:: DATA SUPPLIED

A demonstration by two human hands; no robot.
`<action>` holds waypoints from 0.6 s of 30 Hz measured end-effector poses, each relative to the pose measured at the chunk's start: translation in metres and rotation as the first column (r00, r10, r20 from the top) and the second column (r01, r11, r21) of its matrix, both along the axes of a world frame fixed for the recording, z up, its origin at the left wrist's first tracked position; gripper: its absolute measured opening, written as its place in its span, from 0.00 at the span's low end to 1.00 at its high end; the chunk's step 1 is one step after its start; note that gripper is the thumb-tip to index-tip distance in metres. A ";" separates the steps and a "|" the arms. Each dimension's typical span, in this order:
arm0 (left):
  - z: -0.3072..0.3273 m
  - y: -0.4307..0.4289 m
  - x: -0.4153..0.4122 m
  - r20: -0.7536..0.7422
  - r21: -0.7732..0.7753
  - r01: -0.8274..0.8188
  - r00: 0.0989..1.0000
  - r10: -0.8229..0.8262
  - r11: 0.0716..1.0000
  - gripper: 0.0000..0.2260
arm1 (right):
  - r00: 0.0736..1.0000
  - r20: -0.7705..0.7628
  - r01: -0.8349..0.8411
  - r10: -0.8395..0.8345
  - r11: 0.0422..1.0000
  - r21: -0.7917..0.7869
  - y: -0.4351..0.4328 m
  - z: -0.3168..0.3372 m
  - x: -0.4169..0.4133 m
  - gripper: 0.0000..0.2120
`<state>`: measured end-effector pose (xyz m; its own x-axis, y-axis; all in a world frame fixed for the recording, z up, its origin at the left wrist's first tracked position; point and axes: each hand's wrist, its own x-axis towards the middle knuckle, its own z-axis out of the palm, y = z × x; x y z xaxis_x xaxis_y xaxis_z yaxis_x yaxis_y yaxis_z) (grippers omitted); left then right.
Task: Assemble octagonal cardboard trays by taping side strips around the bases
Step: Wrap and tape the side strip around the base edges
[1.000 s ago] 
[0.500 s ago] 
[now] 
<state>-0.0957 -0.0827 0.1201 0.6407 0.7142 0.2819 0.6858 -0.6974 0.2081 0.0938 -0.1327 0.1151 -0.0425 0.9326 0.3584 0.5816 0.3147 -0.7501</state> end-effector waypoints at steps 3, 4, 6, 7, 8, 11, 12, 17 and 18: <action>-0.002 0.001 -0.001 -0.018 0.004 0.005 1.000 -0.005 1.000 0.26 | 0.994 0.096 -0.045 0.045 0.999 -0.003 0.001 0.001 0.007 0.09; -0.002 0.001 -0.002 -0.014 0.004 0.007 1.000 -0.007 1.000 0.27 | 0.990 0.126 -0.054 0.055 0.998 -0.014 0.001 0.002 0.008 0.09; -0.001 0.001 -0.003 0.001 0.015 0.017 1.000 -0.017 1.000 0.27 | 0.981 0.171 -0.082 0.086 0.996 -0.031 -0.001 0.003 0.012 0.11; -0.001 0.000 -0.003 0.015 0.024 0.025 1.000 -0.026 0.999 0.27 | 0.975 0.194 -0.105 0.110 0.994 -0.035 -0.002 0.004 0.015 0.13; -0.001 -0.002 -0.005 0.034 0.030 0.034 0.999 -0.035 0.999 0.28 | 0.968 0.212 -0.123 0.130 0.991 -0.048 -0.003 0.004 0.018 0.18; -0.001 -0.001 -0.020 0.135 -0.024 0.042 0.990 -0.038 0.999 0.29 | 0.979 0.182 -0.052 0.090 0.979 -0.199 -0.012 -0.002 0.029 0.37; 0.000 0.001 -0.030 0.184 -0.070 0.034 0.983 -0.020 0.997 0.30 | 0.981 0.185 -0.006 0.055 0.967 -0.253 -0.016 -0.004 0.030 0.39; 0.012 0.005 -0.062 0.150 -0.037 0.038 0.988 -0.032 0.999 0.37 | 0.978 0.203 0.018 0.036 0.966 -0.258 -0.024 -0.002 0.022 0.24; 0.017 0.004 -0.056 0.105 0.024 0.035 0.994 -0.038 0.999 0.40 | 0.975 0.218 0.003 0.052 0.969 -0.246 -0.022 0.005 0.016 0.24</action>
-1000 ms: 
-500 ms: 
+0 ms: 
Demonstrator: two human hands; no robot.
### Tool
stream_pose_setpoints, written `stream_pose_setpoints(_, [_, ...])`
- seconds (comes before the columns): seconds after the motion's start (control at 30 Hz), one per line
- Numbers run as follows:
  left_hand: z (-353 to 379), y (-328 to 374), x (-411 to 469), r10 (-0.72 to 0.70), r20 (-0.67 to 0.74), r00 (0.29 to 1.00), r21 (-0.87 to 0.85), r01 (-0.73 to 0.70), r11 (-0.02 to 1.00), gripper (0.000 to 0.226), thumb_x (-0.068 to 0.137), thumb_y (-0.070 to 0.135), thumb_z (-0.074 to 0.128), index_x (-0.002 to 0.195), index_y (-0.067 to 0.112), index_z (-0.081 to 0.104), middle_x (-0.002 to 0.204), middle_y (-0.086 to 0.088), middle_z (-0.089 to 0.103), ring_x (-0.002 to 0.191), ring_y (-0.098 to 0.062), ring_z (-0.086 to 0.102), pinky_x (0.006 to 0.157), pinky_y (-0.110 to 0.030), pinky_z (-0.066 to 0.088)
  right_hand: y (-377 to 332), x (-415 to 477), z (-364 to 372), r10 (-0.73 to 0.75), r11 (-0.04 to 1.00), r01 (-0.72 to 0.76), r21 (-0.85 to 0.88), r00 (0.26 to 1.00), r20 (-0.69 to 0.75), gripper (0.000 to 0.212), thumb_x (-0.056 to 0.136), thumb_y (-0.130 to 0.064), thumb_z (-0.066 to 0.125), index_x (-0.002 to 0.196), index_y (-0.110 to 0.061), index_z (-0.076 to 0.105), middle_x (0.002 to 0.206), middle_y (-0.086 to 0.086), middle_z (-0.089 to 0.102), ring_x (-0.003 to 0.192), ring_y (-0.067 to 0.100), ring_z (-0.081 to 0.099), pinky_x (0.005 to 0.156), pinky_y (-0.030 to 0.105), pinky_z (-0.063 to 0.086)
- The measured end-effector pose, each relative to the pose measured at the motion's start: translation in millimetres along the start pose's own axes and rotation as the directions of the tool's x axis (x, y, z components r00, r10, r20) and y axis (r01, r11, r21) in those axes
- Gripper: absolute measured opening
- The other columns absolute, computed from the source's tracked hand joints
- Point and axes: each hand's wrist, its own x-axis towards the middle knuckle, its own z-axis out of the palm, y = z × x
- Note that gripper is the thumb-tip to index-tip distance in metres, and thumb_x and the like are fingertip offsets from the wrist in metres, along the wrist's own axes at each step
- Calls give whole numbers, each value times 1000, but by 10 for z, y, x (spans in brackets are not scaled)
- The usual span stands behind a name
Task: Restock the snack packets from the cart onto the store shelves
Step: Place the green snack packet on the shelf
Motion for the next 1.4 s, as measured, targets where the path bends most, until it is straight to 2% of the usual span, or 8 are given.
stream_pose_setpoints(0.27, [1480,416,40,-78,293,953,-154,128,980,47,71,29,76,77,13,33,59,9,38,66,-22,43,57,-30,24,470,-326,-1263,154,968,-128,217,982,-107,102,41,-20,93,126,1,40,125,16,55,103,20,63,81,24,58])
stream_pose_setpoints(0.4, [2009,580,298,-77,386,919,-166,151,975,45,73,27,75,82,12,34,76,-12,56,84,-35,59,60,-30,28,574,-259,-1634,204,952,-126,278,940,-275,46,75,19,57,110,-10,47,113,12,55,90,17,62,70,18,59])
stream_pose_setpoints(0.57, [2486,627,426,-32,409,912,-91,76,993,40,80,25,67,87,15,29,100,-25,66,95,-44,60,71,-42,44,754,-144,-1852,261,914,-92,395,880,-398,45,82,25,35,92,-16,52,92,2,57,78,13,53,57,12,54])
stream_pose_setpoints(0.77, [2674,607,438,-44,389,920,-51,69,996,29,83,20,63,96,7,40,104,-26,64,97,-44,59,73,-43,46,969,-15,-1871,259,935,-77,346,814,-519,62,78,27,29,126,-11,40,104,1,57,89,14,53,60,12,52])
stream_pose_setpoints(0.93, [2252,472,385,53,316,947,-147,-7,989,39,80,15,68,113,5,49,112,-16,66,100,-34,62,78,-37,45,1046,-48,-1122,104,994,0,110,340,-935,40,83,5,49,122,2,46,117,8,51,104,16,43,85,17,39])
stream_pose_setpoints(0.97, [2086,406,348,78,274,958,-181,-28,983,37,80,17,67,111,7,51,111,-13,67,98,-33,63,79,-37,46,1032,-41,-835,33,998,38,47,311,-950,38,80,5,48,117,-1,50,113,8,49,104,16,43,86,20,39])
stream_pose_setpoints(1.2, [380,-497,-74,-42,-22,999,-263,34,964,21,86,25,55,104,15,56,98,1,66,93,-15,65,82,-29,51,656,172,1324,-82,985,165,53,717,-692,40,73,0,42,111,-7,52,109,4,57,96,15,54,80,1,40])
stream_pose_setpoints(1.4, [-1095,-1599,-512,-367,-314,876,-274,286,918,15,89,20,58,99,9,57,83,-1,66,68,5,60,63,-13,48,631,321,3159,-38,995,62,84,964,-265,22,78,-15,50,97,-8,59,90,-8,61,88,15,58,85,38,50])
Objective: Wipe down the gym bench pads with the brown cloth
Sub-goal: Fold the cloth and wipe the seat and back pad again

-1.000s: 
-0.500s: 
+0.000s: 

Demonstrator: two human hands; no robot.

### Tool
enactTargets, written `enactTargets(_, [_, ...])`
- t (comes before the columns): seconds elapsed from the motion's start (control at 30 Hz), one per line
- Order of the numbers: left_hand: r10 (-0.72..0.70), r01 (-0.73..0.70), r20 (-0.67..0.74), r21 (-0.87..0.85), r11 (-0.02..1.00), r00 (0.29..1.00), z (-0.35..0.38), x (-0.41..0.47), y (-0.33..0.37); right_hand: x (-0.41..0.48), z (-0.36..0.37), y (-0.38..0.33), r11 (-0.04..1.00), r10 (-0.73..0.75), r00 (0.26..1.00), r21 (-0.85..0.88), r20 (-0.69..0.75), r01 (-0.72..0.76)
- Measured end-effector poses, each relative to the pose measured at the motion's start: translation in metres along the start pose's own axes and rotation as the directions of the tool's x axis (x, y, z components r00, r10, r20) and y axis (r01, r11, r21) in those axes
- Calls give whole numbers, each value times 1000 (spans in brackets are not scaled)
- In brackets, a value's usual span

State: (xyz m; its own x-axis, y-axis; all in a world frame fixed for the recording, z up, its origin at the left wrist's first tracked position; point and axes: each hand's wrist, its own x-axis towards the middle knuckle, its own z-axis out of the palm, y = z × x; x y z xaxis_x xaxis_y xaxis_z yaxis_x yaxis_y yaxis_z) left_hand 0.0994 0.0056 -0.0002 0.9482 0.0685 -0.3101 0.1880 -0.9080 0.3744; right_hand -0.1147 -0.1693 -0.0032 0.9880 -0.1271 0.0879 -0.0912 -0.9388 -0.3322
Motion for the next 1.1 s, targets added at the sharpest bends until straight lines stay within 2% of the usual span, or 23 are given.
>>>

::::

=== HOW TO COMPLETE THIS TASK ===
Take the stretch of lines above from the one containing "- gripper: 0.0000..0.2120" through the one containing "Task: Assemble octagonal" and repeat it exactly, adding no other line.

=== RESPONSE TO THE EXERCISE ===
  - gripper: 0.0000..0.2120
`<state>`: measured end-effector pose (xyz m; its own x-axis, y-axis; all in a world frame fixed for the recording, z up, its origin at the left wrist's first tracked position; point and axes: each hand's wrist, its own x-axis towards the middle knuckle, its own z-axis out of the palm, y = z × x; x y z xaxis_x xaxis_y xaxis_z yaxis_x yaxis_y yaxis_z) (grippers omitted); left then right.
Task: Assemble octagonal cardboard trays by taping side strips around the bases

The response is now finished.